In a downturn, monitoring whether customers are shifting from luxury brands to mid-range or budget options, and retooling the store offering accordingly, could prove to be a key differentiator between retailers that retain their customers, and those who lose them to rivals better attuned to their customers’ needs. As a result retailers are looking at price optimisation applications to make sure they get their prices right, and equally to track them over time. “Price is such a moveable thing now,” says Tebay. “A decision that was correct a month ago might not be right today.”

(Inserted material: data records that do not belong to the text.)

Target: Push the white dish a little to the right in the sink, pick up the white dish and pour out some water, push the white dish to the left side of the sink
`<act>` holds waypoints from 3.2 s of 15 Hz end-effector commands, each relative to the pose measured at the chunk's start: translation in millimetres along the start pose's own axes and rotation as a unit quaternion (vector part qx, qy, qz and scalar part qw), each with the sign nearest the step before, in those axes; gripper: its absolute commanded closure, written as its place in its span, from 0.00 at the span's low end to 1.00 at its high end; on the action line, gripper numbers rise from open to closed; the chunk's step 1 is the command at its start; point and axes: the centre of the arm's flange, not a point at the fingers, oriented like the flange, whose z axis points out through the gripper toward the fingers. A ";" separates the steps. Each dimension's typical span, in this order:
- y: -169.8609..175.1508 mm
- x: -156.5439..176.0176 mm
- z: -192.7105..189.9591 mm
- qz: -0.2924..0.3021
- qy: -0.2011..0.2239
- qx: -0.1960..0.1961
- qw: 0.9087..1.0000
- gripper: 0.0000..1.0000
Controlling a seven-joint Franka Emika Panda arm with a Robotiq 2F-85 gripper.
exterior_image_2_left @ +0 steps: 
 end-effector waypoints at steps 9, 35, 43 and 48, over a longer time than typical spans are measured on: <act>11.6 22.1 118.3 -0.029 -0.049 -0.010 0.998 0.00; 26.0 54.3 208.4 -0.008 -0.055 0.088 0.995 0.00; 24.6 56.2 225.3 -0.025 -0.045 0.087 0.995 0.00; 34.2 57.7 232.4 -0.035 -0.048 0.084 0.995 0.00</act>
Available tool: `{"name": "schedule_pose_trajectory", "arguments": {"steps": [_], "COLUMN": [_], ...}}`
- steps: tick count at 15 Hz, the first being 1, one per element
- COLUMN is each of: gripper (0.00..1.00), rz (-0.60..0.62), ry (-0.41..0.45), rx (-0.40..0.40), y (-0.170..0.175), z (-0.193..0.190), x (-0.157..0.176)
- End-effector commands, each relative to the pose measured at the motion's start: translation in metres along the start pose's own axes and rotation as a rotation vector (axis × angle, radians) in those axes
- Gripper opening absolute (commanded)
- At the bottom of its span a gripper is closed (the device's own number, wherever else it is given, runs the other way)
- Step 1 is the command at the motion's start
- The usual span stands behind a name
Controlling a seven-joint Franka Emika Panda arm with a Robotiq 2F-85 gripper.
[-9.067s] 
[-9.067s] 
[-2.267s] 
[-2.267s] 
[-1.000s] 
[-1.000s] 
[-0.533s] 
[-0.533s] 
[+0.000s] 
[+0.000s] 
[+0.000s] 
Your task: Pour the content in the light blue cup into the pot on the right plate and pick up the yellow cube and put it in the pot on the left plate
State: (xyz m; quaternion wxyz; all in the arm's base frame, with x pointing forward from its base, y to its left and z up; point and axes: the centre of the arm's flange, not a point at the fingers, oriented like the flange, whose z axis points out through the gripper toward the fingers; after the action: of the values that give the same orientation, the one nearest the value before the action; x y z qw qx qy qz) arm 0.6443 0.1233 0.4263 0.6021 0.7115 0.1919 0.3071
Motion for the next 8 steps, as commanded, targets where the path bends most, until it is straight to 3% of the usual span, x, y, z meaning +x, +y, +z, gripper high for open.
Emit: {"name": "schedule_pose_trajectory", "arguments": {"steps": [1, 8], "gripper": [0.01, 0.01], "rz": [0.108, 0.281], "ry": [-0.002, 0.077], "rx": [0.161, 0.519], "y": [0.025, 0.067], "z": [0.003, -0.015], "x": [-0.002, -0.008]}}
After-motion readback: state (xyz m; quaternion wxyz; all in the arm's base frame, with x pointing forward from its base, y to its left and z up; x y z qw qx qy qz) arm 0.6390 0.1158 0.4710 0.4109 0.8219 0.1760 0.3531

Downtime is unacceptable in an international retail environment where business users need access to timely information at all hours; but data needs to be loaded with increasing frequency in order to be relevant. “This is leading more of our customers to look at dual systems. You effectively have a data warehouse that is split into two parts, and they can then mix the workload. If you were updating one half of the system, or you need to do some maintenance, that’s fine because people can still access everything they need from the other portion.”
Cliff Longman, chief technology officer at Kalido, says near real-time analysis can prove extremely useful for discerning the effectiveness of promotional activity, but that drawing true real-time data (minutes, or even seconds old) from the data warehouse is “just not necessary” for the majority of retail operations. “Firstly, you put pressure on your IT team, and if it’s unnecessary pressure that’s a very bad idea; secondly it’s going to cost you more, and in this day and age you’ve got to look closely at anything you’re spending money on and be sure there’s a good ROI; thirdly, what are your business people going to do with all this real-time data? If you can prove the ROI on a decision made sub-second, go ahead and do it. But managing a business in real-time is a very difficult thing to do.”
Bonmarché - a High Street fashion retailer with over 380 branches - was an early adopter of data warehousing and BI tools. “We’ve had a data warehouse for the best part of ten years,” says Dean Fearnsides, IT operations manager. “I joined the company six years ago, and at that time it wasn’t used extensively. It was around five years ago when we adopted Business Objects as our reporting tool that things really took off.”
Until recently the retailer used an Oracle-based data warehouse to store transactional data. Although performing acceptably, it had become too slow for the retailer’s needs. “In the years since it was installed we’ve added more stores and throughput has increased. People expect to receive things quickly now; they don’t want to wait an inordinate amount of time for a complex report.”
Infodepth supplied Bonmarché with a new data warehouse solution, which incorporated all of the transactional data elements that the legacy system held, together with a significant number of new data items that had not previously been available for in-depth analysis. The full range of capabilities the system offers will be adopted over time. “In the short-term we’ve got more power and more speed, which was the main driver behind the implementation,” says Fearnsides. “As far as the end users are concerned, they’re doing exactly what they did before. But they now receive reports much faster and on demand. What we expect to see over time is that the system will become not just a reporting tool, but a dynamic information tool. That’s quite a sea change, as historically it was used for generating paper reports.”
Be clear
According to Sean Jackson, vice president of marketing at Kognitio, retailers need to be clear what they want to achieve before investing in a data warehousing solution. “Safeway, before it was brought by Morrisons, used to have an ABC reward programme. They got rid of it because they were spending £5 million a year maintaining a data warehouse, but didn’t really know what to do with data.”
He feels retailers need to get out of the mindset whereby “if they buy more floorspace, and stack more products, they’ll automatically sell more” and should rely less on making decisions based on gut-feeling, a practice which he says is still remarkably wide-spread. “In this day and age, it’s appropriate that they move away from that and let the data do the talking. That way they can better understand their business and make sure they’re making the right decisions on a daily basis.”
No matter how cutting edge a retailer’s data warehousing solution and BI tools may be, inaccurate data at the input stage will completely undermine its effectiveness. “If your data isn’t in a sound state; if it’s not cleansed; if it’s not structured in a good way, then you’re just reporting on poor or duplicated data. So before you put a big, jazzy front end in place, you absolutely need to get your data in sound order.”
With the data warehouse now a business critical system for many retailers, Kalido’s Longman believes that management must claim ownership and responsibility for its content in order to avoid confusion over how data has been defined and categorised by IT. “They obviously have to rely on IT for the plumbing, but it’s a business issue in terms of what goes in and what comes out. If you’re sitting around the table arguing with your managers over the definition of net profit, instead of deciding which products to get on the shelves, then you’re talking about the wrong things.”